The batting order the Texas Rangers used in all three of their playoff games earlier this month featured soon-to-be free agents in the first three spots, and the seven-hole hitter in two of the games is also going to be a free agent.
For those scoring at home, that’s significant.
Ian Desmond, Carlos Gomez, Carlos Beltran and Mitch Moreland could all be elsewhere in 2017, replaced by young players in the system or free agents. It seems highly unlikely that all four are re-signed.
But Desmond and Gomez rate as the two players most likely to return as each can capably play the position that rates behind only starting pitching on the Rangers’ winter list of priorities — center field.
They share similarities besides their primary position and their roster status. Each is athletic and can hit for power. Each is a plus-runner and has plus-arm.
Then, there’s this: Each player’s Rangers fate will in part be determined by “resource allocation” as rotation help remains the top priority.
“I spent a lot more time around Ian than Carlos,” general manager Jon Daniels said. “I’m really impressed with who Ian is as a person and the consistency he brought from that standpoint. Carlos has more experience in center field.
“They have kind of a similar profile. They both do a lot of different things.”
The Rangers continued their pro-scouting meetings Wednesday at the Surprise Recreation Campus, pausing at lunchtime to eat and to watch left-handed prospect Brett Martin pitch in the Arizona Fall League against a team that featured Tim Tebow.
Martin arguably has become the Rangers’ top pitching prospect after a series of trades sent former first-rounders packing. Chi Chi Gonzalez and Nick Martinez, technically no longer prospects, didn’t do much with the big-league opportunities they were given in 2016.

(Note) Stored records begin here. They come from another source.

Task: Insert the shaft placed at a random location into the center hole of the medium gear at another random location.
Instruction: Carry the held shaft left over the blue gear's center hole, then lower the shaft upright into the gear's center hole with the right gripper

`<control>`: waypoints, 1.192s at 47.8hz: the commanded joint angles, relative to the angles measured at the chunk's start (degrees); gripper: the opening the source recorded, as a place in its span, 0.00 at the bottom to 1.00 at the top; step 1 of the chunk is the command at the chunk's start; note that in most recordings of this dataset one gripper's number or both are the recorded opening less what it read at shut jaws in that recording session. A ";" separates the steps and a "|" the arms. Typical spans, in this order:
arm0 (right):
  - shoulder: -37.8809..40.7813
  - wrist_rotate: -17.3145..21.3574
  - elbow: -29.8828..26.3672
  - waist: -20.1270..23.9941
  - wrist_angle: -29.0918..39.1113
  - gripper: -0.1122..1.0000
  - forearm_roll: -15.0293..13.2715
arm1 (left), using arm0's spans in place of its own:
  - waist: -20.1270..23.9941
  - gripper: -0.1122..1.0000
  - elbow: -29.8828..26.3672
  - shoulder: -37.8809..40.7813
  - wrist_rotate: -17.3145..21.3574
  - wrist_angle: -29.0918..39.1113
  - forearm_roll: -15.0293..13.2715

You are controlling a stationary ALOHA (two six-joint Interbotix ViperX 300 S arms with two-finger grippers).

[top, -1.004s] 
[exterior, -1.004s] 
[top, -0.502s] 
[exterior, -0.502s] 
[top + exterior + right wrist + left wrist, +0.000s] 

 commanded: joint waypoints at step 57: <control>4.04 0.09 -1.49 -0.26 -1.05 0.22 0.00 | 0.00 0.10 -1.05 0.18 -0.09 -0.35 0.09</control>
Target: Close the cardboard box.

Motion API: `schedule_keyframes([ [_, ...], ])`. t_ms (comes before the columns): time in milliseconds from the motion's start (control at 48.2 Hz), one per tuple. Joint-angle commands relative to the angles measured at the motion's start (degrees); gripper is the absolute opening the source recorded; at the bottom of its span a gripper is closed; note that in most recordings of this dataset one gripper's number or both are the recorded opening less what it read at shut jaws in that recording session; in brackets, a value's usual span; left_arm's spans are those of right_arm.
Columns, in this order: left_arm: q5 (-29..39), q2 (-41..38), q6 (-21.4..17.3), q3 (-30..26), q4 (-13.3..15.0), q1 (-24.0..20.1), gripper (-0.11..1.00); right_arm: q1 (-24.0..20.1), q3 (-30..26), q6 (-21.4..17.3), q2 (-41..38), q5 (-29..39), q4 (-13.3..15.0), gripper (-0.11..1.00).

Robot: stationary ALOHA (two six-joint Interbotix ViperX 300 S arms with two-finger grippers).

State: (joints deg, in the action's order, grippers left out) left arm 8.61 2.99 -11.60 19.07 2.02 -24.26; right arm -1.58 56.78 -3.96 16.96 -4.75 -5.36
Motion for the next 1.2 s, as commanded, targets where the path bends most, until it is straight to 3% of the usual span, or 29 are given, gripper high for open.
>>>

Starting pitching will consume most of the Rangers’ available funds this off-season, a budget that includes $8.75 million in insurance proceeds for Prince Fielder’s career-ending injury and a $6 million payment the Detroit Tigers owe on Fielder’s contract.
In theory, that $14.75 million, which grows to $15.75 million in 2019 and 2020, could pay the bulk of Desmond’s annual contract through 2020, when Fielder’s contract expires.
Desmond, an All-Star who tailed off in the second half, batted .285 with 22 homers, 86 RBIs, 21 steals and a team-high 107 runs while playing an entirely new position.
Gomez batted .284 with eight homers and 24 RBIs in 33 games to end the season after the Rangers picked him off the free-agent trash heap following his release by the Houston Astros. He managed to restore some of his value ahead of free agency.
So, maybe the Fielder insurance money goes to help sign Gomez and Beltran. Maybe the Rangers re-sign Desmond and Gomez and make Shin-Soo Choo, who was on the disabled list four times in 2016, primarily a designated hitter.
The Rangers are also considering not having a primary DH and using the spot to cycle players through for quasi-rest days.
“I’d prefer not to have a set DH,” Daniels said of an idea also backed by manager Jeff Banister. “Some of it is going to depend on health and what all we do. I think [Choo] takes a lot of pride in going out there defensively, but we need his bat in the lineup. That’s the priority.”
If neither Desmond or Gomez is re-signed, Delino DeSheilds would become the center fielder. DeShields was the Opening Day center fielder in 2016 but fizzled after his breakthrough rookie season in 2015.
The Rangers still like DeShields, who makes a difference with his speed but needs to focus on hitting gap to gap and finding ways to get on base. DeShields is playing for Obregon in the Mexican Pacific League.
“He could be a real piece, whether that’s in left or center,” Daniels said. “Somewhere along the way, that intensity and focus was lacking, and he’ll be the first one to say it. It was a learning experience. I expect him to come back better.”
DeShields, who isn’t even arbitration-eligible yet, will be back in 2017. The Rangers are trying to determine if Desmond and Gomez will be back, too.